Shakedown di Alpine a Barcellona: Un Passo Cruciale Verso la Padronanza dell’A526
In un emozionante avvio della stagione di Formula 1 2026, Alpine ha audacemente preso la pista a Barcellona, utilizzando lo shakedown non solo per accumulare chilometraggio, ma per immergersi profondamente nel processo di adattamento della loro rivoluzionaria A526, ora alimentata da motori Mercedes. L’attenzione del team era laser-focalizzata, navigando attraverso un panorama normativo drammaticamente alterato che potrebbe ridefinire il loro vantaggio competitivo.
Franco Colapinto, alla sua prima esperienza in un programma di test pre-stagionali completo, ha sottolineato l’importanza monumentale di questa opportunità. “Completare un programma di test completo per la prima volta è un punto di svolta,” ha dichiarato, evidenziando l’impennata di fiducia che porta in vista del Gran Premio del Bahrain. Nel frattempo, il pilota veterano Pierre Gasly ha descritto i primi giorni come un “buon inizio,” completando numerosi giri mentre riconosceva la necessità di ricalibrare i suoi riferimenti di guida per una macchina che si sente “molto diversa” rispetto ai suoi predecessori. L’entusiasmo di Gasly era palpabile mentre considerava questa sfida come un’opportunità entusiasmante per un reset tecnico.
Colapinto è stato l’unico pilota per Alpine nel giorno di apertura, tornando in circuito mercoledì mattina prima di cedere a Gasly per la sessione pomeridiana. Alla fine del quinto giorno, il team con sede a Enstone aveva accumulato un numero notevole di giri con l’A526, ponendo una solida base per il loro primo coinvolgimento completo con questo pacchetto innovativo.
Un Inizio Roccioso Diventa Promettente
Nonostante abbia iniziato con meno giri del previsto, il Direttore Generale di Alpine, Steve Nielsen, ha spiegato che questo era solo il primo di tre fasi di test pianificate per la stagione, operando all’interno di un programma “molto fitto”. Prima di Barcellona, l’A526 aveva già registrato tempo a Silverstone, dove i test iniziali hanno prodotto “più domande che risposte”, in particolare nell’area critica del recupero energetico—una curva di apprendimento ripida per tutti i team.
Con il passare dei giorni a Barcellona, Alpine ha costantemente aumentato il numero di giri, implementando un piano meticolosamente elaborato che bilanciava carico di lavoro e tipi di test. Nielsen ha riferito che l’ultimo giorno è stato particolarmente fruttuoso, con un sorprendente totale di 764 chilometri percorsi, fornendo “moltissimo materiale per l’analisi” prima che il team si diriga verso il Bahrain. Ha rassicurato che il team è “quasi in linea” con i propri obiettivi interni di conteggio giri, avendo superato con successo la fase di verifica delle procedure e di messa a punto delle impostazioni per valutare le reazioni dell’auto.
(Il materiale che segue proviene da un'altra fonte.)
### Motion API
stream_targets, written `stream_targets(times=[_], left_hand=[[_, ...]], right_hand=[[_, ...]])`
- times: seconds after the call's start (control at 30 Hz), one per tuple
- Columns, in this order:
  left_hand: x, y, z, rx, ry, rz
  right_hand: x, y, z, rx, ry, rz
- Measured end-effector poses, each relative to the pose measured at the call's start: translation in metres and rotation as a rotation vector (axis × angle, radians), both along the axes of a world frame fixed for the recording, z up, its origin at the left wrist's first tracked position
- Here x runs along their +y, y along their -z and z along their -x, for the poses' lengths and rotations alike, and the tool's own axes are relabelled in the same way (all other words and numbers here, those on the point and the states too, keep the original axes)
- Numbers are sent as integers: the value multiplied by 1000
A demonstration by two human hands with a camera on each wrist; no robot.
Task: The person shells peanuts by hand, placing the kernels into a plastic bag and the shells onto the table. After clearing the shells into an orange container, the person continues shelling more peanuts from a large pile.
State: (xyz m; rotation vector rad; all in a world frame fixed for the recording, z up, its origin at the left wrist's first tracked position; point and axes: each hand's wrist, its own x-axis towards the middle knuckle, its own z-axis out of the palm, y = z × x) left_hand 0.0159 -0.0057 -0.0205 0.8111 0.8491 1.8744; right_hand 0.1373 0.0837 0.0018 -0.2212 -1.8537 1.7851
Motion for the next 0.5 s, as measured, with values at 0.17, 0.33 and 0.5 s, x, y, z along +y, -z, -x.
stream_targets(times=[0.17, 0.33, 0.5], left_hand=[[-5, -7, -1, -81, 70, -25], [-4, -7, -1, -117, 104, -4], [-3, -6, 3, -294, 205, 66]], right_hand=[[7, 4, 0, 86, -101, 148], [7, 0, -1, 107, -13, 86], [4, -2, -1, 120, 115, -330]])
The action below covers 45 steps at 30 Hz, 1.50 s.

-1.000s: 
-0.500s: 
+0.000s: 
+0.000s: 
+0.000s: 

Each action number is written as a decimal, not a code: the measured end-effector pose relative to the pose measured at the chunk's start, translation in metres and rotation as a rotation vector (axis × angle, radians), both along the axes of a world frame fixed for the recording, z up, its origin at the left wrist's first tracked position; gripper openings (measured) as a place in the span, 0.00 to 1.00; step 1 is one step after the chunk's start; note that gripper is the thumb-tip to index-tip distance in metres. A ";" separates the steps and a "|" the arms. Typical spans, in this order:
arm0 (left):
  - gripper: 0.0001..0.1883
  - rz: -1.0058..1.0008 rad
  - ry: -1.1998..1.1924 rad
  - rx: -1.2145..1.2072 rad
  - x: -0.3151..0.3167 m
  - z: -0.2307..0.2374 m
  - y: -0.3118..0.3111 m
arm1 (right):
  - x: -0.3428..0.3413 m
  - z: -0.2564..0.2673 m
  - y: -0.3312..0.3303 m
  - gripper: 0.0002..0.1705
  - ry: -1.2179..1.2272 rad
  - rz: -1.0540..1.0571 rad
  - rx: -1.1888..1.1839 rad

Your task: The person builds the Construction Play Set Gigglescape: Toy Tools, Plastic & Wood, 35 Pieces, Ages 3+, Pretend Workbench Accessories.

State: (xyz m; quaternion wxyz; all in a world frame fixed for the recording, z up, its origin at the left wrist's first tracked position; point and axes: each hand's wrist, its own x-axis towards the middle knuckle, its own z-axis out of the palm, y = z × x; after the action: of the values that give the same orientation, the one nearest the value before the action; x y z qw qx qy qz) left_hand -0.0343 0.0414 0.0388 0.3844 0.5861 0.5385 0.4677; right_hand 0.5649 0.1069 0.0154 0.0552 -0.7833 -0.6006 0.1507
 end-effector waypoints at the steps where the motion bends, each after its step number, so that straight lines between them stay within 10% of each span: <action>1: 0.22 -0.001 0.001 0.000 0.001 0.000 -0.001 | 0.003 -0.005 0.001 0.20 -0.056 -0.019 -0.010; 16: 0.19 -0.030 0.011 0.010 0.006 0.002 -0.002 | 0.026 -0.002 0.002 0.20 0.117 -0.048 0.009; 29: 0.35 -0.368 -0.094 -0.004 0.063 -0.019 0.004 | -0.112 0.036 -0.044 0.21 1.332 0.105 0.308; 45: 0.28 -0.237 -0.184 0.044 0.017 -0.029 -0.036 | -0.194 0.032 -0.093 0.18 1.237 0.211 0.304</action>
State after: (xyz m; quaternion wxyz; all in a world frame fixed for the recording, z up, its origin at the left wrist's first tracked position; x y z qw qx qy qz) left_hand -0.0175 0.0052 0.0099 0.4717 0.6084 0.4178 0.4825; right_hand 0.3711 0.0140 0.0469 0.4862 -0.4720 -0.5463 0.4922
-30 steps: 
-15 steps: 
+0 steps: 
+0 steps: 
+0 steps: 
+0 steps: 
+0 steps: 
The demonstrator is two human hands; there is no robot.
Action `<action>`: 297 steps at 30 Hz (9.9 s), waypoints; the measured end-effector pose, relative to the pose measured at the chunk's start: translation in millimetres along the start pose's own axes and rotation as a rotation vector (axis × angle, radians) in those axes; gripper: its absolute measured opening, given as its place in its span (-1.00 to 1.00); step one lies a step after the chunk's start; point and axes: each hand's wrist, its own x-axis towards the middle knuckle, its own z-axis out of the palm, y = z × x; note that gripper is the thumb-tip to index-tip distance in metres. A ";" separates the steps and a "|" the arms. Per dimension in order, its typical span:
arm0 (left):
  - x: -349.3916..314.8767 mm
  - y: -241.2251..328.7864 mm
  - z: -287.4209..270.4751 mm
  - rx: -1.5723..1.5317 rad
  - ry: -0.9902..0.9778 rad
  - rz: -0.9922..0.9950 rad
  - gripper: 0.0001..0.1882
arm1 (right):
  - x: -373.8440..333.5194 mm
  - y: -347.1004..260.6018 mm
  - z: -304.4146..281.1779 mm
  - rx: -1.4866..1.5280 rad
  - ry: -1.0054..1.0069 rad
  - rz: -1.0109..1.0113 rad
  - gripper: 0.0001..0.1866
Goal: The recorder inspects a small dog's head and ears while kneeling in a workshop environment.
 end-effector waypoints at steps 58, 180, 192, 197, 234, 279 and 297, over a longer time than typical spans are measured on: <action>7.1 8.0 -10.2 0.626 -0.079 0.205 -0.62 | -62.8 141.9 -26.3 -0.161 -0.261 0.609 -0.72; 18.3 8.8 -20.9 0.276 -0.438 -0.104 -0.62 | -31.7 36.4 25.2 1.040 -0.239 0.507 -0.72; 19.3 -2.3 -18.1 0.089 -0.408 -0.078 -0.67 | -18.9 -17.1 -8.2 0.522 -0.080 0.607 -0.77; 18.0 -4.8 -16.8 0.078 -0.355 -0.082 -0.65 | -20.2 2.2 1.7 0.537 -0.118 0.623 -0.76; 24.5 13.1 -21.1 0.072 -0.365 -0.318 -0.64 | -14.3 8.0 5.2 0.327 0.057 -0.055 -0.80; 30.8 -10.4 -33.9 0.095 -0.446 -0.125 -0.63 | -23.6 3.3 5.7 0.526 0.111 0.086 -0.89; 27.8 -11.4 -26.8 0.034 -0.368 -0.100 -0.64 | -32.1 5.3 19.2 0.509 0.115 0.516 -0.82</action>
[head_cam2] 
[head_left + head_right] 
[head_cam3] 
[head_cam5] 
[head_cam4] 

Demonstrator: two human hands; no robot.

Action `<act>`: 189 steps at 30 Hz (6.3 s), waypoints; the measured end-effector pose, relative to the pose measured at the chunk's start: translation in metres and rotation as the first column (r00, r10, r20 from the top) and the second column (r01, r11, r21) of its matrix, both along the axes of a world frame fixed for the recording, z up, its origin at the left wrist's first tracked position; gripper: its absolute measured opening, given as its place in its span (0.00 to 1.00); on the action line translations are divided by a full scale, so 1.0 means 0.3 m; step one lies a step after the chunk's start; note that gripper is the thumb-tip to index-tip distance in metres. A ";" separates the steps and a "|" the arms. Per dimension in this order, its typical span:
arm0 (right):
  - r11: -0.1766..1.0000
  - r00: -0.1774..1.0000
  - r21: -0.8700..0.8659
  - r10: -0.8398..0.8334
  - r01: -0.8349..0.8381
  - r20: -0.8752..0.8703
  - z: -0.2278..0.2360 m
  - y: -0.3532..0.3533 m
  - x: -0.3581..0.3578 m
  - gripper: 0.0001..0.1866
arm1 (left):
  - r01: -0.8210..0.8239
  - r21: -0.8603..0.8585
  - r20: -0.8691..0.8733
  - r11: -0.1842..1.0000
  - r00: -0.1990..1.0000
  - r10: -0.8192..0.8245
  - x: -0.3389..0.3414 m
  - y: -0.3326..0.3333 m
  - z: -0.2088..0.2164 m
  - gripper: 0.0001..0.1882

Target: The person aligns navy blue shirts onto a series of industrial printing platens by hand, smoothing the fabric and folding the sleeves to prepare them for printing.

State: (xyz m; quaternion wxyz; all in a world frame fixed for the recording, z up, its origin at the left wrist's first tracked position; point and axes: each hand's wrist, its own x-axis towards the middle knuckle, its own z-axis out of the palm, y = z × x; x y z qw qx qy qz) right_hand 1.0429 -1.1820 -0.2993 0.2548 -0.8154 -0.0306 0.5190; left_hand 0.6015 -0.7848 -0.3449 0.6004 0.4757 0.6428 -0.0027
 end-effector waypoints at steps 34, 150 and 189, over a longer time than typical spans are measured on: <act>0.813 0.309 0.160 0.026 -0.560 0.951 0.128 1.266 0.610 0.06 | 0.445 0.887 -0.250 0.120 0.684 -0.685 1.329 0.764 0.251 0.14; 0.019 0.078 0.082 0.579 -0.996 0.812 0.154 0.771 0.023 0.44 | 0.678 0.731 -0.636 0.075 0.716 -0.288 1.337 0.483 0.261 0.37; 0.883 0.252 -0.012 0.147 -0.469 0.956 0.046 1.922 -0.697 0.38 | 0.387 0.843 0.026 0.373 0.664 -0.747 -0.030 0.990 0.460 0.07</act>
Dati, Gestione Energetica e Nuovi Paradigmi di Guida
Nielsen ha sottolineato il ruolo cruciale del feedback dei piloti nella comprensione delle auto che ora vantano “velocità massime significativamente più elevate” e “minore supporto aerodinamico in curva” rispetto ai modelli passati. Questo richiede una completa rivalutazione dei punti di frenata, della gestione degli pneumatici e dell’uso dell’energia ibrida. Una parte sostanziale del programma del team è stata dedicata all’indagine sul recupero e sulla distribuzione dell’energia, testando varie strategie per trovare un equilibrio tra prestazioni e affidabilità.
Attualmente, tutto il paddock è in fermento per le speculazioni, con i team incollati ai loro dati e ai tempi sul giro, cercando di decifrare i carichi di carburante e le modalità del motore dei rivali. Tuttavia, Nielsen ha avvertito che “solo noi conosciamo veramente il nostro programma”, affermando che è ancora troppo presto per trarre conclusioni definitive. Crede che pochi team abbiano svelato il loro vero potenziale e che simulazioni di gara realistiche siano improbabili fino al test del Bahrain.
Il shakedown di Alpine a Barcellona ha preparato il terreno per quella che promette di essere una stagione elettrizzante, piena di attesa e di intensa competizione. Mentre si preparano per il Bahrain, tutti gli occhi saranno puntati su Alpine per vedere se il loro lavoro strategico darà i suoi frutti nel mondo ad alto rischio delle corse di Formula 1.